Find the word "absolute" in the records below. List each line containing it.
====== DATA PROVIDED ======
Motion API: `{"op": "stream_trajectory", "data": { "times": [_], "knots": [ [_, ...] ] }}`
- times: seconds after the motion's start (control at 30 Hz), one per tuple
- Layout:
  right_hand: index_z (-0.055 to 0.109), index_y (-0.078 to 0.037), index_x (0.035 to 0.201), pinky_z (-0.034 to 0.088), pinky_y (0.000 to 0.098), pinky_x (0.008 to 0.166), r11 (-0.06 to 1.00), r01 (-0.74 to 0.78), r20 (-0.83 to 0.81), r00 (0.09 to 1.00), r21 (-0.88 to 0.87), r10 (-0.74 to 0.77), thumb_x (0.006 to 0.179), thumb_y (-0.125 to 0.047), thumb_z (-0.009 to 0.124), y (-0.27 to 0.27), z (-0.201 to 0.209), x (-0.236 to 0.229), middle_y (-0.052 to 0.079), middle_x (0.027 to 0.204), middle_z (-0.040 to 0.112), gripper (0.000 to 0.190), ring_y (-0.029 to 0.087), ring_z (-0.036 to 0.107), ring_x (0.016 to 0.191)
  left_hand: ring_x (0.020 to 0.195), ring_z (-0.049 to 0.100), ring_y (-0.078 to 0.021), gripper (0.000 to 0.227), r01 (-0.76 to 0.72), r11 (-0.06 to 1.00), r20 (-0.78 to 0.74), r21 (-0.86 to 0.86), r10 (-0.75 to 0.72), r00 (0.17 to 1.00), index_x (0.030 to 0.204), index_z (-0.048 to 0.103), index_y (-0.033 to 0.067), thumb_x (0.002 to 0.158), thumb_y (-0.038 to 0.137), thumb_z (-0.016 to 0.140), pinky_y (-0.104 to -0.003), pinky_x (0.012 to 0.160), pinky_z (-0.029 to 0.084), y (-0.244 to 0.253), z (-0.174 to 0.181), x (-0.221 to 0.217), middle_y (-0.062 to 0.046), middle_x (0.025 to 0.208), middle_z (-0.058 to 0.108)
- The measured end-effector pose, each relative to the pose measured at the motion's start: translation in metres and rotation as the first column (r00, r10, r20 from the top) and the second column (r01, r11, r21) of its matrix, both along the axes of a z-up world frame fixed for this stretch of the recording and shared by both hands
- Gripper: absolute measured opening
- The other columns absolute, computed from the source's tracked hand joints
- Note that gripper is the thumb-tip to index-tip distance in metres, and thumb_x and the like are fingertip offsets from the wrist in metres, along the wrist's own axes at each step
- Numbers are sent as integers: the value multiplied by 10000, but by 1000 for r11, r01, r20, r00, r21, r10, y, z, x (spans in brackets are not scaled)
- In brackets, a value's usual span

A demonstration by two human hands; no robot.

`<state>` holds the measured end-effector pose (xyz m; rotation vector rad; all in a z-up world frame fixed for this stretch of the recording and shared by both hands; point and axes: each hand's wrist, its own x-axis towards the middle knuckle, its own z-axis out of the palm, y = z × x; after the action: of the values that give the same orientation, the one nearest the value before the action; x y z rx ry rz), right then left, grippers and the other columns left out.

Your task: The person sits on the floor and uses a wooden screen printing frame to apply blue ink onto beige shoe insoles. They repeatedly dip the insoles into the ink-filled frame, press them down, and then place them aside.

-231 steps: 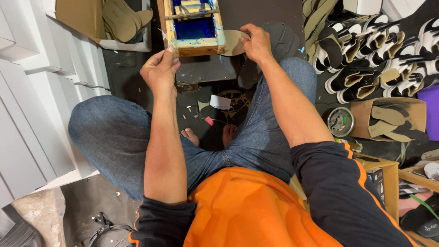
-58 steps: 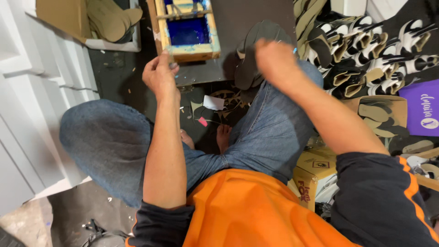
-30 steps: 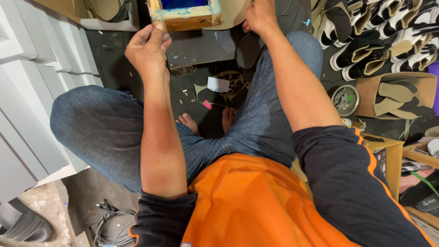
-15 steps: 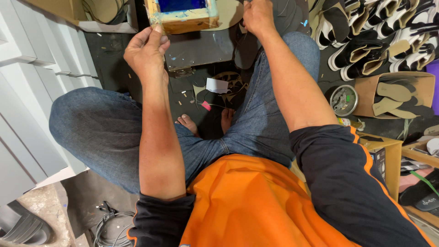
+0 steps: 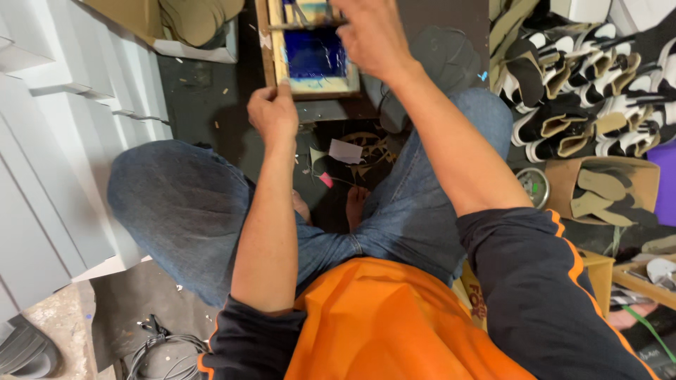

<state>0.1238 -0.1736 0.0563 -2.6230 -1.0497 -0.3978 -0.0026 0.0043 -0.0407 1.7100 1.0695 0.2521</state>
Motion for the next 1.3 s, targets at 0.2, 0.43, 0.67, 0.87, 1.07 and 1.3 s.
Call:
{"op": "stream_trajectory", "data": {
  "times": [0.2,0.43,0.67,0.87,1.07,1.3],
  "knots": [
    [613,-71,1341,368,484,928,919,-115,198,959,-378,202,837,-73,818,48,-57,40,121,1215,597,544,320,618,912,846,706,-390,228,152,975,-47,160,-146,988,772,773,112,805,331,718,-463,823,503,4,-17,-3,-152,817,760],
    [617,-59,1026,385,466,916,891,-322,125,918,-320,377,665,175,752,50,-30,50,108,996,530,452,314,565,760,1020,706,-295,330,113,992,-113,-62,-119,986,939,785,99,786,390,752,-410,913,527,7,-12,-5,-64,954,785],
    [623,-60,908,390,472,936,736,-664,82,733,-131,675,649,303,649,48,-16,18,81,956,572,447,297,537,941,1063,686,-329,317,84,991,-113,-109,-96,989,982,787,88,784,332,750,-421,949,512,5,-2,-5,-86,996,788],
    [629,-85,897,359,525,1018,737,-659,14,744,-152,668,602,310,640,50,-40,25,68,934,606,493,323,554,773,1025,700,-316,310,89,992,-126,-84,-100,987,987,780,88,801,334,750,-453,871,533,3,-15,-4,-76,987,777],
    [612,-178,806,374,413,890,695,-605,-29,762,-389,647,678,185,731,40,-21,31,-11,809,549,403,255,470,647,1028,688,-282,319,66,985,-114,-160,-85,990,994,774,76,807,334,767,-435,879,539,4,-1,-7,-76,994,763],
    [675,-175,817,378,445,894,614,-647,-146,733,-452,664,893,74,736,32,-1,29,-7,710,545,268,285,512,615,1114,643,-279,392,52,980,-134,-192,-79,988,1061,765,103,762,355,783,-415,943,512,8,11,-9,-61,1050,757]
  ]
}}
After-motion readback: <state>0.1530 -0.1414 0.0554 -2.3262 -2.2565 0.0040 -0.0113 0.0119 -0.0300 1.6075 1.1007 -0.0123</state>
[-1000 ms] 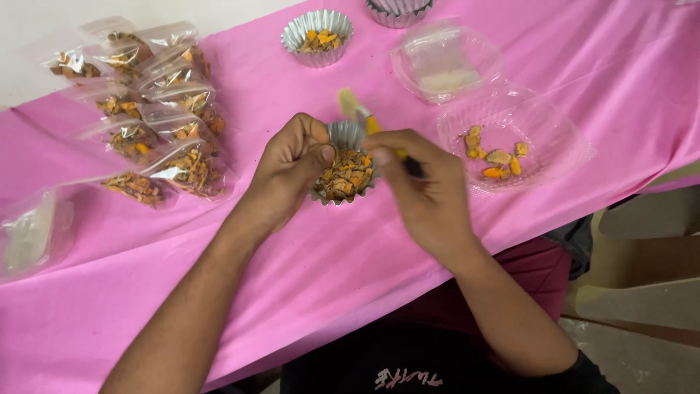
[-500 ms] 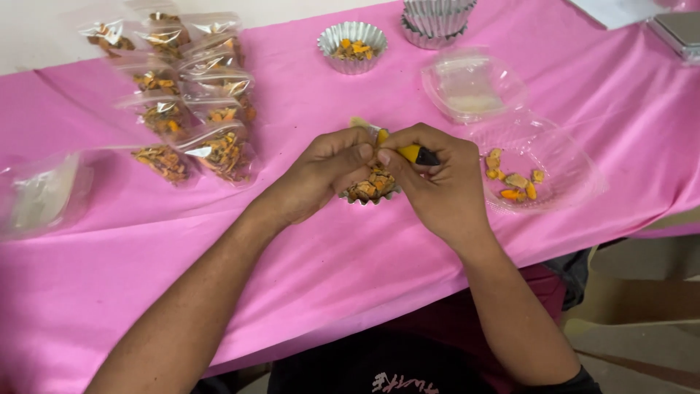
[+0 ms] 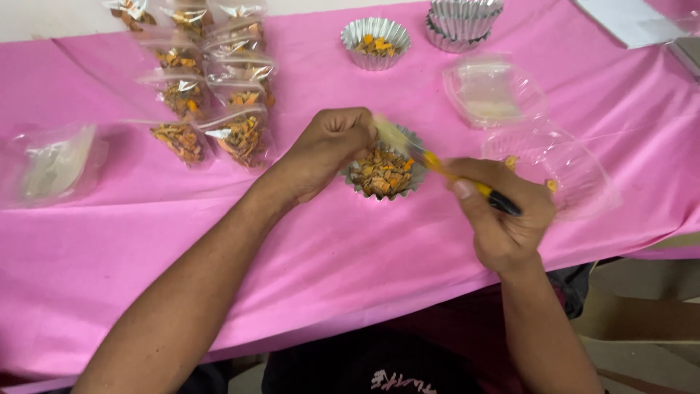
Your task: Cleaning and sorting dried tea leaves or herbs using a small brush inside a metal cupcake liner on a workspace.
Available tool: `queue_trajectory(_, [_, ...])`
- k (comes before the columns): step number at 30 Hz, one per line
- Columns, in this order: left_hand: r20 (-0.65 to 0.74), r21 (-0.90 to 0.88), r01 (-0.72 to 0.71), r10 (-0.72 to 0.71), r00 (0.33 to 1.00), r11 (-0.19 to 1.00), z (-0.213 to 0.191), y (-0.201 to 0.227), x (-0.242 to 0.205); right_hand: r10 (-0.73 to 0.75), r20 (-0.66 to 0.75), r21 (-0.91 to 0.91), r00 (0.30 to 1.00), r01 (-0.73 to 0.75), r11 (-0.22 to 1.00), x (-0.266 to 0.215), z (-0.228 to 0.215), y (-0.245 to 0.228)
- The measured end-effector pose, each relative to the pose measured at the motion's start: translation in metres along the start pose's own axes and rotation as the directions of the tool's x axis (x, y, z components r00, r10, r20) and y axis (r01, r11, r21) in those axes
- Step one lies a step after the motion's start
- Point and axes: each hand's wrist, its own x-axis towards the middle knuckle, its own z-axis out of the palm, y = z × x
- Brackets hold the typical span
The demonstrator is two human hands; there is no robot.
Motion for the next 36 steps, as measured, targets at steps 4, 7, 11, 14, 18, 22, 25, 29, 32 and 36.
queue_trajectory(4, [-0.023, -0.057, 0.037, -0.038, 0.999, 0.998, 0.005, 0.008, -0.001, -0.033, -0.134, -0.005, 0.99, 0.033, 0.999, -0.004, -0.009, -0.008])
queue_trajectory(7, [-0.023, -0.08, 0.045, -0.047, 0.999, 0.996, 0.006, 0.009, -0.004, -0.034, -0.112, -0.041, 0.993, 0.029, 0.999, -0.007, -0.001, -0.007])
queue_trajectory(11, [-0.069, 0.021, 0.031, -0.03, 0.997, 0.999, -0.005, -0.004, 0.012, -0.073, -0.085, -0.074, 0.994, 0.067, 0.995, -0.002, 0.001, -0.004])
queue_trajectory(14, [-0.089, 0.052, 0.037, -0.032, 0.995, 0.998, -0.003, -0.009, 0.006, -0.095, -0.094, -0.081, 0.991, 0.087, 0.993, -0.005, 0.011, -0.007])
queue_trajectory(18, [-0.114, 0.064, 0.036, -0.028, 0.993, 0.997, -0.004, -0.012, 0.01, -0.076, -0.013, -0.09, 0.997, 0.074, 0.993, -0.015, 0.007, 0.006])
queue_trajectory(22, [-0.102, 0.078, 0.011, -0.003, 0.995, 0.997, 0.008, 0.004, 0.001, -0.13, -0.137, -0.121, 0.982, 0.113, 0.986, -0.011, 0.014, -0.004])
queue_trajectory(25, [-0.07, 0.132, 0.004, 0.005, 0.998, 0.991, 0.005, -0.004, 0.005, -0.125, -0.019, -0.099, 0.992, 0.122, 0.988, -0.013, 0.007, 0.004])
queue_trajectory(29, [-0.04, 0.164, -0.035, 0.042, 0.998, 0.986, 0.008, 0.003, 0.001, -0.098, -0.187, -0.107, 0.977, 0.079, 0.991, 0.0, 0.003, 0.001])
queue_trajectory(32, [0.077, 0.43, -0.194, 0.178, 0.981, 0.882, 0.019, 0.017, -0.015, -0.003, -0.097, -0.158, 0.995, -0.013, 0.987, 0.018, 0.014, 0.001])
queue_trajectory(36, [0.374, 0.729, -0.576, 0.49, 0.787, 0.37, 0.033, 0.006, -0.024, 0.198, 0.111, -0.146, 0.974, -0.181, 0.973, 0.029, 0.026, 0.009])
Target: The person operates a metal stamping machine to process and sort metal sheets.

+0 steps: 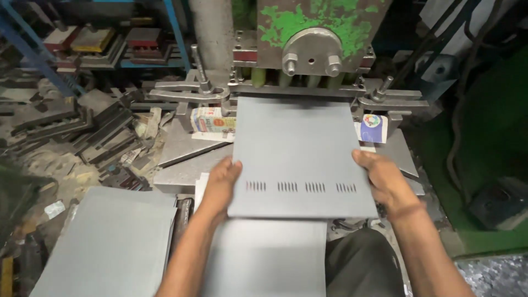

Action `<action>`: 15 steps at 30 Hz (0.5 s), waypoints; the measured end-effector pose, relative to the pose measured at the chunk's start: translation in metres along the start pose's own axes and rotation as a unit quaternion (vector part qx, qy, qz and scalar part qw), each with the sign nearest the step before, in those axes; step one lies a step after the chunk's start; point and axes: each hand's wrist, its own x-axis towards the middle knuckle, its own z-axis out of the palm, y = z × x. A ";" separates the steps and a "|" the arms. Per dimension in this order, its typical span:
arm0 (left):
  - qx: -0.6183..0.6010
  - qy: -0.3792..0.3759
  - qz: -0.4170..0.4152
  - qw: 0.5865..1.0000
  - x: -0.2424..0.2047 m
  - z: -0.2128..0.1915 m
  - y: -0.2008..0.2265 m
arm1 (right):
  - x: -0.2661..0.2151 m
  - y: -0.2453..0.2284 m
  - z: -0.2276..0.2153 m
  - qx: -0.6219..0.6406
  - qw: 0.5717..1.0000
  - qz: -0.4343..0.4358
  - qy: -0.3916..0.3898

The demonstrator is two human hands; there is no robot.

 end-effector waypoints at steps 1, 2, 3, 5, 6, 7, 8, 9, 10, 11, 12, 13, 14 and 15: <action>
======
▶ ANSWER BOX:
- Gripper: absolute measured opening
- The other columns absolute, computed from the source's tracked hand joints

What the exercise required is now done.